If Republicans want to try again to repeal the Affordable Care Act with just a simple majority, they only have until the end of September to do it.
That's according to Sen. Bernie Sanders, the ranking member on the Senate's budget committee. According to Sanders, the Senate parliamentarian declared Friday that the Senate's 2017 budget resolution, which gave reconciliation instructions to repeal Obamacare, will expire at the end of the month.
That means that Republican senators will either have to pass a new budget to repeal health care with a simple majority or they will have to have 60 votes—a filibuster-proof majority—to make changes to Obamacare.
That doesn't mean the maniacs are giving up, though how they can manage to pull that off along with Harvey relief and funding the government and raising the debt ceiling and everything else they are tasked with doing in the 13 actual work days they've scheduled this month, is a mystery. Nonetheless, maniac spokesperson Alyssa Farrah tweets the Freedom Caucus plan. "Idea is: 2015 repeal already passed House & Senate. Just needs R votes to begin process, then have 2 yr window for bipartisan replace." Uh, huh. When it is pointed out to her that they tried that already in the Senate and it failed, she persists. "When there's a will & looming deadline, there tends to be a way. (2 yr delay on repeal may sway mods)."

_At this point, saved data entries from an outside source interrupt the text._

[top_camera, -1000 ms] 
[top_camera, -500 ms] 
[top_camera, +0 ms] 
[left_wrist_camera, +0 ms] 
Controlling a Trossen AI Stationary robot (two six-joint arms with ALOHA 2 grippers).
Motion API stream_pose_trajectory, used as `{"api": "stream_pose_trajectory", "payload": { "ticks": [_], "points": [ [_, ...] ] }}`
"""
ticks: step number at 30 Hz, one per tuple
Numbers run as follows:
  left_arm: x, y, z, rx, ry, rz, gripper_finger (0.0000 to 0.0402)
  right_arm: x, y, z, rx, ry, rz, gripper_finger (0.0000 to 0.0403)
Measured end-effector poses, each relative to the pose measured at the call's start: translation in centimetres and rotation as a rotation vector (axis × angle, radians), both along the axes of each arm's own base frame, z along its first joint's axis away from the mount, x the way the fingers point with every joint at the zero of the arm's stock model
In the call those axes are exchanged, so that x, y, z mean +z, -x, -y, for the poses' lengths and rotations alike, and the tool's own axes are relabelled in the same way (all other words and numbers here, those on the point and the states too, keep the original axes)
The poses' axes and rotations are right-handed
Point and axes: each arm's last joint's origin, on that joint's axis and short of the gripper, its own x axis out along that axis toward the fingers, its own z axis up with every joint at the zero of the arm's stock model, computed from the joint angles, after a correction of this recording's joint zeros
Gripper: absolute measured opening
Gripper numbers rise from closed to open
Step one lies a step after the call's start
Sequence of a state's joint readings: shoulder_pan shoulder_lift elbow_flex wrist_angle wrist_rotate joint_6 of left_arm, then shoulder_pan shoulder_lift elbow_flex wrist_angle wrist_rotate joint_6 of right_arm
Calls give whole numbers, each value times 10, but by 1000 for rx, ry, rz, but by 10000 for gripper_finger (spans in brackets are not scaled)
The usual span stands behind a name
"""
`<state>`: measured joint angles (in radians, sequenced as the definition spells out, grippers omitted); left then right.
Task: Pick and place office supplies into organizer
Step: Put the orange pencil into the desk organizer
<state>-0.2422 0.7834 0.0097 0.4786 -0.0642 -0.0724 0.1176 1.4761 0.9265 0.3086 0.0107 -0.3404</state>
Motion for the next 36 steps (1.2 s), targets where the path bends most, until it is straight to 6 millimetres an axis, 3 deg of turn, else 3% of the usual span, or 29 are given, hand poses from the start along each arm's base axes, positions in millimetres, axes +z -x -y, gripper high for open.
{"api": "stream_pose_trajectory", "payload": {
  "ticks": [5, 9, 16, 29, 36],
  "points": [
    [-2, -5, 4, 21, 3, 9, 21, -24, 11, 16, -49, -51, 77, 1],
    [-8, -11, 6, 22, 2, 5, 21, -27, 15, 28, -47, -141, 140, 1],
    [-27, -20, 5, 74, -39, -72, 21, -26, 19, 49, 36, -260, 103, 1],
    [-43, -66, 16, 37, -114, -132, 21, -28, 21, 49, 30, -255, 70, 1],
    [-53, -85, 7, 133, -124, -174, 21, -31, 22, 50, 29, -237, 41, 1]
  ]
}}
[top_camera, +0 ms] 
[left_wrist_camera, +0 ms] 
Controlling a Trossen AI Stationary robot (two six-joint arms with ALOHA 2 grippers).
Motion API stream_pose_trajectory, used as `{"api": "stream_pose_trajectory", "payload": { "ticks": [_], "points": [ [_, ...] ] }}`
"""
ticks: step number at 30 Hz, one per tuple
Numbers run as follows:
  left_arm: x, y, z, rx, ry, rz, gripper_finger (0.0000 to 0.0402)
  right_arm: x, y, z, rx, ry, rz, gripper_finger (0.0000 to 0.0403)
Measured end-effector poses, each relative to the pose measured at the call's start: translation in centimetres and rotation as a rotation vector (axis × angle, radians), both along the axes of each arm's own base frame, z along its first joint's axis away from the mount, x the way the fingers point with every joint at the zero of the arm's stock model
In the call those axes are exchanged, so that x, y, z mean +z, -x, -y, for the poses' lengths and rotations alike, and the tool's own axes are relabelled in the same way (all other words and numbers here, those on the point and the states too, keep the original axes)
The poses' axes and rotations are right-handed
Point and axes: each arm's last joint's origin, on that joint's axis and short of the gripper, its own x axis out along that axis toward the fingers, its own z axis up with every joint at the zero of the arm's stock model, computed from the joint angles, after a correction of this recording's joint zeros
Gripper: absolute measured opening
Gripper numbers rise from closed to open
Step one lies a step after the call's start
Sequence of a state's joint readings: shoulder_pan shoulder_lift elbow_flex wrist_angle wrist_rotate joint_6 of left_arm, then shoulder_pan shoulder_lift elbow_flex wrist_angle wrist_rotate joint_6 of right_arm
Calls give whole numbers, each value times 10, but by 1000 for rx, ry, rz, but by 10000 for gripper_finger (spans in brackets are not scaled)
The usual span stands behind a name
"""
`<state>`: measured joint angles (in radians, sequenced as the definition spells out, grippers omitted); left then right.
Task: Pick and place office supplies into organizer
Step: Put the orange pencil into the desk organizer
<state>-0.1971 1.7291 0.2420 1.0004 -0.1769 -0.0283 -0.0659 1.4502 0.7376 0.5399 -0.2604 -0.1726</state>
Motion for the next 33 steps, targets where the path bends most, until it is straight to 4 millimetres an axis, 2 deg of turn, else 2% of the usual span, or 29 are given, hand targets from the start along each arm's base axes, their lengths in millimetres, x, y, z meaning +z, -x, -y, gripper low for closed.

It won't. That ship sailed in the Senate when leadership decided that they were returning to regular order and would have actual hearings, where they get testimony from experts and everyone, on stabilizing the markets under the existing law. But the fact that the House maniacs are still agitating on this means that when the window slams shut at the end of September, the enmity they have toward the Republican Senate is only going to get stronger.